Ha chiosato giorni fa il Sole 24 Ore sul processo di ricostituzione del capitale disponibile su cui sono al lavoro i vertici di Cassa, un capitale che negli ultimi anni “si è andato assottigliando a causa di un utilizzo importante dello stesso in operazioni di finanza (tanto che a fine 2021, quando si è insediato il nuovo management, l’asticella segnava 300 milioni a fronte degli oltre 4 miliardi del 2018). Un percorso, quello della ricostituzione del capitale disponibile, che fa leva sulla gestione delle partecipazioni secondo un principio di razionalizzazione e rotazione di quelle esistenti, una volta centrati gli obiettivi, e su una più prudente gestione del pay out che è stato riportato al 55% statutario”. Mentre dal 2018 al 2020 – come si rileva da un’elaborazione dei dati societari di Cdp – il pay out è stato dell’80% e nel 2018 del 100%.

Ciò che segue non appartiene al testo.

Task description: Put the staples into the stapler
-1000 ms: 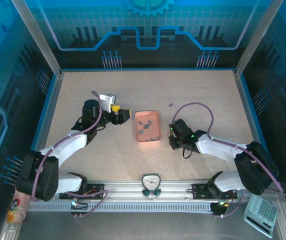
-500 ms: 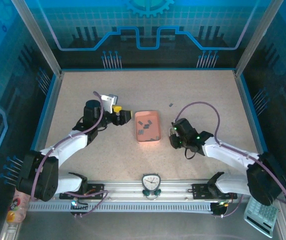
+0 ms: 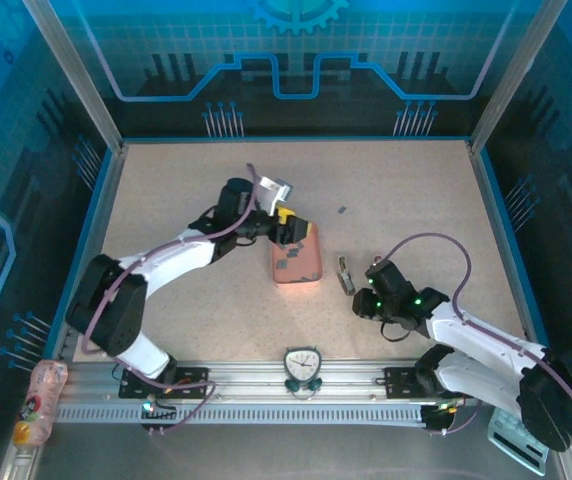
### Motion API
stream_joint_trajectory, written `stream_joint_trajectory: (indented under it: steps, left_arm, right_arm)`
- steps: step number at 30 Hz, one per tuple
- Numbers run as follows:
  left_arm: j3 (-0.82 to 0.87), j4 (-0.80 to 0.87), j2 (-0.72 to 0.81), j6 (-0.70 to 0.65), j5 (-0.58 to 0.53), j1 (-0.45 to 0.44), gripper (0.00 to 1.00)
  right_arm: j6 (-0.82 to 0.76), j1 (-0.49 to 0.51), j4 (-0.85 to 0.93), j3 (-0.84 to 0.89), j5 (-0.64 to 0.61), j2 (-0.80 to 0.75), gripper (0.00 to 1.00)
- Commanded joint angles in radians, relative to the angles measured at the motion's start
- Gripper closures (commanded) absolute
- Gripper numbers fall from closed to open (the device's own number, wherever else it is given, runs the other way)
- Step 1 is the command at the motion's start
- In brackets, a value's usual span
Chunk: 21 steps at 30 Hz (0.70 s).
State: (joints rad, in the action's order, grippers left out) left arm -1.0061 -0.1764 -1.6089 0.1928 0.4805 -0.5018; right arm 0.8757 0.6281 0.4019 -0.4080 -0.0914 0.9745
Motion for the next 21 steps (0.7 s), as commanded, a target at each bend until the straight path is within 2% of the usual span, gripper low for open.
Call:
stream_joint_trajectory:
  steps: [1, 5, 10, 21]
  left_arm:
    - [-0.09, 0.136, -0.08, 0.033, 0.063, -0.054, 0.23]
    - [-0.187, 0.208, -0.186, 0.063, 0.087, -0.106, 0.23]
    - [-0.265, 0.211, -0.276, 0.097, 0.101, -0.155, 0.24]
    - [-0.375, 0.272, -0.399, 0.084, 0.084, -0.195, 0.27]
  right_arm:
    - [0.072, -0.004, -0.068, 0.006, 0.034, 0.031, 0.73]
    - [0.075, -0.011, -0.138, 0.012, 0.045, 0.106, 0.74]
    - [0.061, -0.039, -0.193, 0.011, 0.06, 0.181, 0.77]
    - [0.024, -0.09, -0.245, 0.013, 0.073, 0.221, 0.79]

Morale della favola: in caso di un’Opa su Tim, la Cassa avrebbe necessità di essere ricapitalizzata dai soci. In sostanza, Ministero dell’Economia e fondazioni bancarie dovrebbero sborsare soldi per aumentare il capitale della Cdp. Per il Mef, azionista con l’82,77%, un esborso di 4 o 5 miliardi non rappresenterebbe un problema insormontabile, se la contropartita fosse, appunto, la soluzione definitiva sulla rete unica.

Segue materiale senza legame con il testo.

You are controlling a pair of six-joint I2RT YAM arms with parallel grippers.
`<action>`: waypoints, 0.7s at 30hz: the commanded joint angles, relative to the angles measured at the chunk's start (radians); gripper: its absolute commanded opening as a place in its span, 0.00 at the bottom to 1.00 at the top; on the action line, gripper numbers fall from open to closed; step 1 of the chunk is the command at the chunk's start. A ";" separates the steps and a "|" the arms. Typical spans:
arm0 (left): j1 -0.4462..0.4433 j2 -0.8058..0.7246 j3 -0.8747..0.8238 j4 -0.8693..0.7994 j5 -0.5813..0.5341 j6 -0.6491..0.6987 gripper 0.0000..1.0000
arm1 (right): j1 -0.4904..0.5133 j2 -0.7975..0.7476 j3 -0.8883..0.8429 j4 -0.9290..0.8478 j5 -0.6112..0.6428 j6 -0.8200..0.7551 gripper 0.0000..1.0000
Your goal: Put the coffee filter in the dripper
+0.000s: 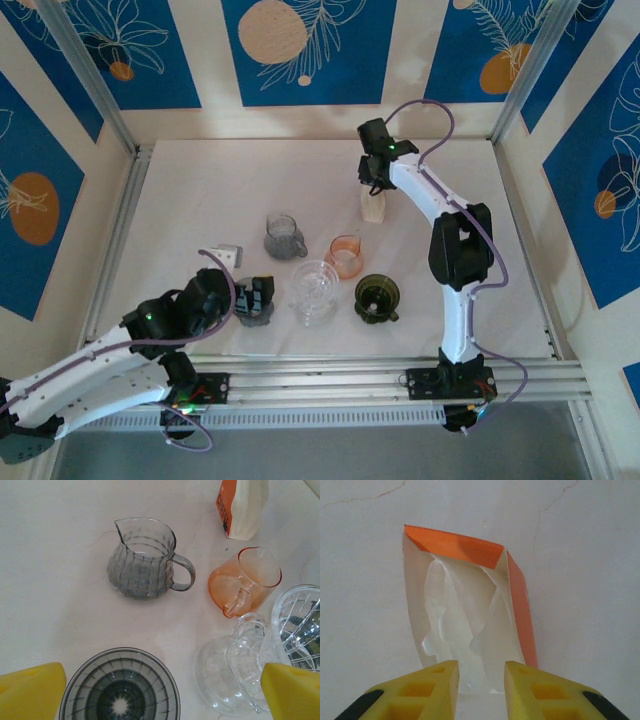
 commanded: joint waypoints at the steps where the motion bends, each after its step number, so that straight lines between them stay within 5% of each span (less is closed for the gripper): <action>1: 0.007 -0.001 0.006 0.019 -0.022 0.016 1.00 | -0.010 0.025 0.039 -0.026 0.015 0.027 0.30; 15: 0.008 -0.001 0.002 0.020 -0.025 0.016 1.00 | -0.015 0.060 0.058 -0.033 0.010 0.032 0.24; 21: 0.008 0.000 0.000 0.020 -0.023 0.015 1.00 | -0.013 0.053 0.062 -0.028 0.020 0.020 0.10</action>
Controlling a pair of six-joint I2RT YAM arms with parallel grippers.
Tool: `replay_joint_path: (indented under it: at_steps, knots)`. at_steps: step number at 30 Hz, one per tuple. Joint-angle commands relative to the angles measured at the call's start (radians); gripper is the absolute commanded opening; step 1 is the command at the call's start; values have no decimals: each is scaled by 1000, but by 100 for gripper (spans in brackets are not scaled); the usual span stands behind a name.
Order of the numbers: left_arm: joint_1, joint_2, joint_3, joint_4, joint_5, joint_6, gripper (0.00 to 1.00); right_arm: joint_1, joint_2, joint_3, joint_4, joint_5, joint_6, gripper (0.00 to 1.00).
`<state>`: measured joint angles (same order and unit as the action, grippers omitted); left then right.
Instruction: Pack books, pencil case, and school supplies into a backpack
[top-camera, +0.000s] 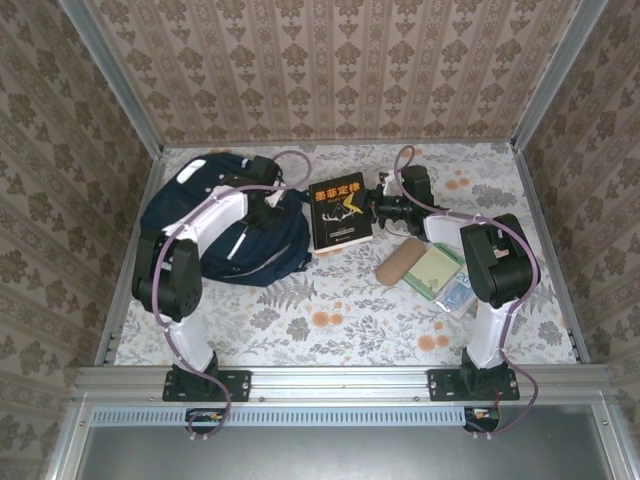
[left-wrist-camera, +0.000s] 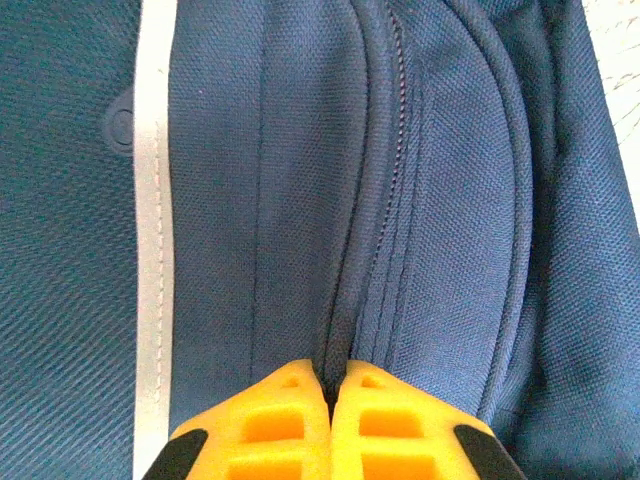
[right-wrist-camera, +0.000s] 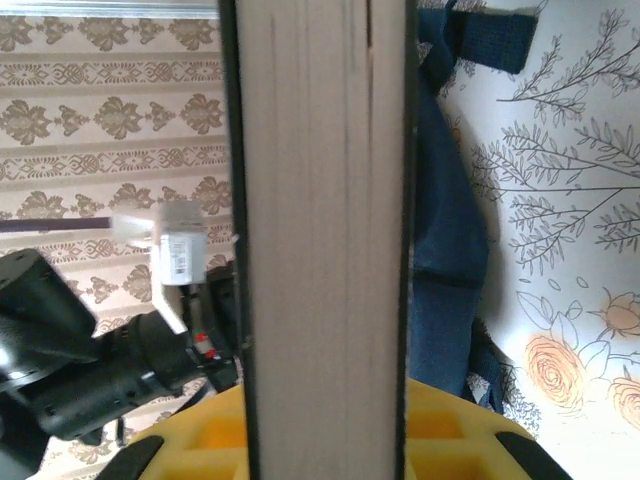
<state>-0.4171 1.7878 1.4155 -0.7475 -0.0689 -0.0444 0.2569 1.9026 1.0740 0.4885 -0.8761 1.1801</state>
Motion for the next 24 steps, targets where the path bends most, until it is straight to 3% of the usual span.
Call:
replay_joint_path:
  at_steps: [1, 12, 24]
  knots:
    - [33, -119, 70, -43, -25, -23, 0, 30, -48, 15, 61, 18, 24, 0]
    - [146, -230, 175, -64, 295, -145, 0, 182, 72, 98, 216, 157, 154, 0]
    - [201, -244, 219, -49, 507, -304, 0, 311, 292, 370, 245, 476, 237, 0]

E per le fondazioni ex bancarie? I 65 enti azionisti di Cassa nati con la legge Amato nel 1990 controllano complessivamente il 15,93% del gruppo di via Goito. Una quota di minoranza ma significativa: infatti secondo l’articolo 14, comma due, dello statuto l’assemblea di Cdp è regolarmente costituita e può deliberare sia in ordinaria sia in straordinaria solo se è presente almeno l’85% del capitale sociale. Quel 15,93% dà quindi alle fondazioni un potere enorme: senza di loro l’assemblea di Cdp è nulla (il resto del capitale, pari all’1,3% è di azioni proprie).

In caso di ricapitalizzazione che cosa farebbero le fondazioni? “E’ improbabile che tutti gli enti di estrazione creditizia partecipino alla ricapitalizzazione, i loro conti attuali non lo permettono”, confida un addetto ai lavori vicino al mondo delle fondazioni. Ma se cosi fosse, scenderebbero al di sotto di quel 15% che, come detto, è soglia cruciale perché svolgano un ruolo attivo. Se poi, addirittura, in massa non accorressero all’appello del nuovo governo, potrebbero scendere anche al di sotto del 10% e perderebbero quindi (secondo l’articolo 15 del statuto) il diritto a presentare una propria lista e ad avere rappresentanti nel cda di Cassa, compreso il presidente.

Chissà se in casa Fratelli d’Italia qualcuno ha presente questa situazione. In via del Corso a Roma, dove ha sede l’Acri (l’associazione di categoria delle fondazioni) e nella milanese via Daniele Manin, sede dell’iconica Fondazione Cariplo, sono già sul piede di guerra.